DIRECTIONS FOR THIS TASK:
The word to look for is "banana". Report every line of the entries below that has it.

(Beginning of DATA TO PROCESS)

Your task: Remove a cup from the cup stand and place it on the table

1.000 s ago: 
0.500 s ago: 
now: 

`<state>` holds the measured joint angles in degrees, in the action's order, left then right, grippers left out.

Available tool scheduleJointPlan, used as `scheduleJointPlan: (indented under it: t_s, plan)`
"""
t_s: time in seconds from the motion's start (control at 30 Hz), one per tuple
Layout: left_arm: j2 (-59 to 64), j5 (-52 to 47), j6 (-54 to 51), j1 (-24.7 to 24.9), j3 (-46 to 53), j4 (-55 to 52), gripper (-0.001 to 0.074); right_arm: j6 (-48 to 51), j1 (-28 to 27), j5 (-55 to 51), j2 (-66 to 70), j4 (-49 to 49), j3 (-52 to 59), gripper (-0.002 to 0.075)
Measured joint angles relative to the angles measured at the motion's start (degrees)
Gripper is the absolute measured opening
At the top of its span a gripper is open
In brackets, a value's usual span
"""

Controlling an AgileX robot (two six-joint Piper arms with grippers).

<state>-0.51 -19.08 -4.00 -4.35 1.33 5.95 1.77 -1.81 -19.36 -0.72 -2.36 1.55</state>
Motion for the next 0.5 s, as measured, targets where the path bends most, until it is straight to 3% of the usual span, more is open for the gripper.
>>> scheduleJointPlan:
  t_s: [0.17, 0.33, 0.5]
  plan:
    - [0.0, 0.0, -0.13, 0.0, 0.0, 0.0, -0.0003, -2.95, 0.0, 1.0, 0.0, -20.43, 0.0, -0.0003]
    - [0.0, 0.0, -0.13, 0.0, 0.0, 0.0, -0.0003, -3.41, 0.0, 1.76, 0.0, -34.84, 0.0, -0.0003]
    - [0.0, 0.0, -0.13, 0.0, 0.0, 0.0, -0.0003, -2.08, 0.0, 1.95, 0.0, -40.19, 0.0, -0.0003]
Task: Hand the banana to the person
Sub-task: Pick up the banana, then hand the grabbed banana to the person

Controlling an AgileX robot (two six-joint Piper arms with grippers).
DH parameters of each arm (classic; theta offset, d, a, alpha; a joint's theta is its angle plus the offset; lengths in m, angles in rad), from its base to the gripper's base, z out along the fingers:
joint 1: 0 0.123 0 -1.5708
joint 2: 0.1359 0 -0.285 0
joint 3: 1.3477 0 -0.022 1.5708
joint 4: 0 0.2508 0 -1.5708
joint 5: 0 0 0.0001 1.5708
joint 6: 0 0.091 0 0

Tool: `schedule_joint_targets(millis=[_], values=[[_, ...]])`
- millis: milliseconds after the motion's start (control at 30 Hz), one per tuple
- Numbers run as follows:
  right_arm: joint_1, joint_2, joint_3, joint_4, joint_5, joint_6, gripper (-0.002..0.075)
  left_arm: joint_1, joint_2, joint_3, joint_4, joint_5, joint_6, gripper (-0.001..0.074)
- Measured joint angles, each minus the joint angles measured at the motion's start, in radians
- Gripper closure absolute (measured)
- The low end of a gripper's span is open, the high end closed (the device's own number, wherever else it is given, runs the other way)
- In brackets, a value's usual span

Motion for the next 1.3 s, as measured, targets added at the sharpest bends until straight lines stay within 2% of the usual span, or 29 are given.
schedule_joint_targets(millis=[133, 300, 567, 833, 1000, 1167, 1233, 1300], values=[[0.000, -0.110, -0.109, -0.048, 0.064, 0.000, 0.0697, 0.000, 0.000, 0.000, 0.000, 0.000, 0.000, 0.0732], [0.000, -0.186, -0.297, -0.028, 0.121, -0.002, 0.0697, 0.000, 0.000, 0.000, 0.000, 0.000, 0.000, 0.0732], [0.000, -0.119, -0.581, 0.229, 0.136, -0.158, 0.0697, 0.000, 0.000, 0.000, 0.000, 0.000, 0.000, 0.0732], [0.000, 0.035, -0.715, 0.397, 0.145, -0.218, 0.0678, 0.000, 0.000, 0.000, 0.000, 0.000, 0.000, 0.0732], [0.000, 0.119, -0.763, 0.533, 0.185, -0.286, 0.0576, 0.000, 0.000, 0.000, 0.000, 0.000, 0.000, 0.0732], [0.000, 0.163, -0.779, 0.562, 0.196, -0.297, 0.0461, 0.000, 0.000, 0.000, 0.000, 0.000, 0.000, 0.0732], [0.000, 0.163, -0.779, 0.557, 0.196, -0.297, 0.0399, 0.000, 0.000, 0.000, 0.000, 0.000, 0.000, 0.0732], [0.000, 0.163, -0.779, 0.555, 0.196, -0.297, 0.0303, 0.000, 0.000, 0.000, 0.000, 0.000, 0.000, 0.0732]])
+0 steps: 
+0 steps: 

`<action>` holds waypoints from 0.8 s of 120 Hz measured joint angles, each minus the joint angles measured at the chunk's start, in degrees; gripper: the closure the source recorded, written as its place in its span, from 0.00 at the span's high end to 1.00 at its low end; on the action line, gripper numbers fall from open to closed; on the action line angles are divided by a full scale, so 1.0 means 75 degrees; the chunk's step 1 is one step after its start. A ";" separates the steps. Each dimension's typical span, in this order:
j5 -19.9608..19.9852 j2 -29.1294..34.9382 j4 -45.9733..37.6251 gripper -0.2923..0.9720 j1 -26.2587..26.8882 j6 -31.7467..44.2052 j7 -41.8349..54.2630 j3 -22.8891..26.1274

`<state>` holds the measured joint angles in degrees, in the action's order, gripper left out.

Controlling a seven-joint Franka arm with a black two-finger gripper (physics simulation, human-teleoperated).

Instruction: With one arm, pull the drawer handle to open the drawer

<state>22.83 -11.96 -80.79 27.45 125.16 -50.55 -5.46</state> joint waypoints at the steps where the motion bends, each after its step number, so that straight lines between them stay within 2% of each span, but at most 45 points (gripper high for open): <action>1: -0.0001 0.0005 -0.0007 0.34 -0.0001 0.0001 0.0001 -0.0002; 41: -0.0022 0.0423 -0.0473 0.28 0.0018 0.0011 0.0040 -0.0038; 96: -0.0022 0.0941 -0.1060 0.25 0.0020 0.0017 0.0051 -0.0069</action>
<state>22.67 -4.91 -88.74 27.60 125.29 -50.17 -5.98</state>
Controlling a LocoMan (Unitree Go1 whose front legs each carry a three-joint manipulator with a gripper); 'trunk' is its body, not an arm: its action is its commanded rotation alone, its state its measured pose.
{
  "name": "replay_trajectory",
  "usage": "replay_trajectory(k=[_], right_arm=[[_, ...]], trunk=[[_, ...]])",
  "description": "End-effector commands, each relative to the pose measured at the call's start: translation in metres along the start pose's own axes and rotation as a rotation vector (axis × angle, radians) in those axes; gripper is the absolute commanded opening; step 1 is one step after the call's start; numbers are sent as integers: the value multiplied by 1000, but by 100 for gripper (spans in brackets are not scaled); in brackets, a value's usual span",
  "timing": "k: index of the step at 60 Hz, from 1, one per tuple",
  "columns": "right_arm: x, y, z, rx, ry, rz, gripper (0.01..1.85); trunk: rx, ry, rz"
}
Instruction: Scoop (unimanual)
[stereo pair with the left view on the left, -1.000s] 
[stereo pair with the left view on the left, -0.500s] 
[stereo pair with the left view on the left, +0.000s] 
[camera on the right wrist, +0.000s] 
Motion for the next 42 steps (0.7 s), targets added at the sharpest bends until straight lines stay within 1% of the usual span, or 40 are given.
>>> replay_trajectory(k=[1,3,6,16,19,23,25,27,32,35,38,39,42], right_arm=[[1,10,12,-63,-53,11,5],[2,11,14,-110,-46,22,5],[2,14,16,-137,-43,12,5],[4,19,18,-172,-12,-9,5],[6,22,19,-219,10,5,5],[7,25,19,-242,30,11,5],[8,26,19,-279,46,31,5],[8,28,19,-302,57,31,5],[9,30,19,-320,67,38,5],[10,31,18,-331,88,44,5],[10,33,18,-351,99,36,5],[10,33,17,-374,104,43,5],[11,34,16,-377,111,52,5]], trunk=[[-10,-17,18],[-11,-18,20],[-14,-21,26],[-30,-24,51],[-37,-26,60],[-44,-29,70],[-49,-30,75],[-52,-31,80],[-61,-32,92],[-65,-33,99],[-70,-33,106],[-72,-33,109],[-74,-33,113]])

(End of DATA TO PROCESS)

WRITTEN SOLUTION:
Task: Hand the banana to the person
Sub-task: Pick up the banana, then hand the grabbed banana to the person

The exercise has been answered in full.